Hickman also said he bikes to work every day and will encourage his children to bike when they are old enough.
Leonardo Martinez, a fourth-year sustainable environmental design major and a volunteer for Cool Davis, which had a booth at the Pedalfest, advocated for sustainability and renewable energy use.
“We encourage the community to bike more than they do,” Martinez said. “Davis is really bike-friendly, but not everybody — or not as many people as you think — bikes to school or work.”
Martinez also emphasized the need for collaboration in terms of making changes in society.
“If you have access to a bike, then you should definitely take advantage of it and ride as much as you can to contribute to the shift of behavioral norms of society,” Martinez said. “It takes a large movement to get people to think differently.”

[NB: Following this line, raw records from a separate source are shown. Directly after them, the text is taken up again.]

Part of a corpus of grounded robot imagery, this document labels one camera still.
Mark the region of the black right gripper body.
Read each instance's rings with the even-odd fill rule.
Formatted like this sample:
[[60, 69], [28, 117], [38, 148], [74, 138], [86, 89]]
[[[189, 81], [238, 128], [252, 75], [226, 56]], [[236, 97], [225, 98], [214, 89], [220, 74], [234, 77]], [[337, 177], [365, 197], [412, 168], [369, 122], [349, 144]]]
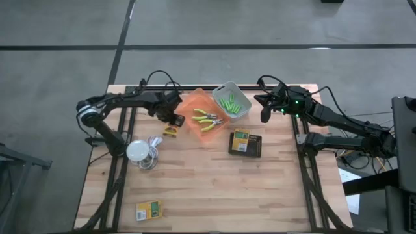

Nico Fauchier-Magnan, one of the hosts at the Pedalfest, as well as the President of Bike Davis, introduced “Motherload,” a featured movie at the event. He also expressed his passion for bicycles.
“The thing I love about ‘Motherload’ is that it isn’t just about transportation,” Magnan said. “But it really also speaks to something bigger: trying to connect with nature, with our neighbors and with our community.”
Magnan also addressed the overarching goal which most bicycle advocacy groups strive for.
“What we are really asking for is a city that has vibrant streets, people walking and biking, neighbors chatting,” Magnan said. “We want our streets to be a public space that connects us and makes us feel like a community rather than just a feeling of transportation that isolates us.”
While the Pedalfest advocated for more bicycle use, it also provided mechanical aids for participants’ bikes.
“Most people don’t know how to maintain their bicycles,” Tebbutt said. “Bicycles are kind of like a big dog or a small horse, and [they have] to be maintained.”
The bicycle is the official symbol of the City of Davis, and the Pedalfest brought the community together to celebrate this tradition, promoting biking as a healthy and pleasant lifestyle.
“We love bikes,” Tebbutt said. “We love people on bikes.”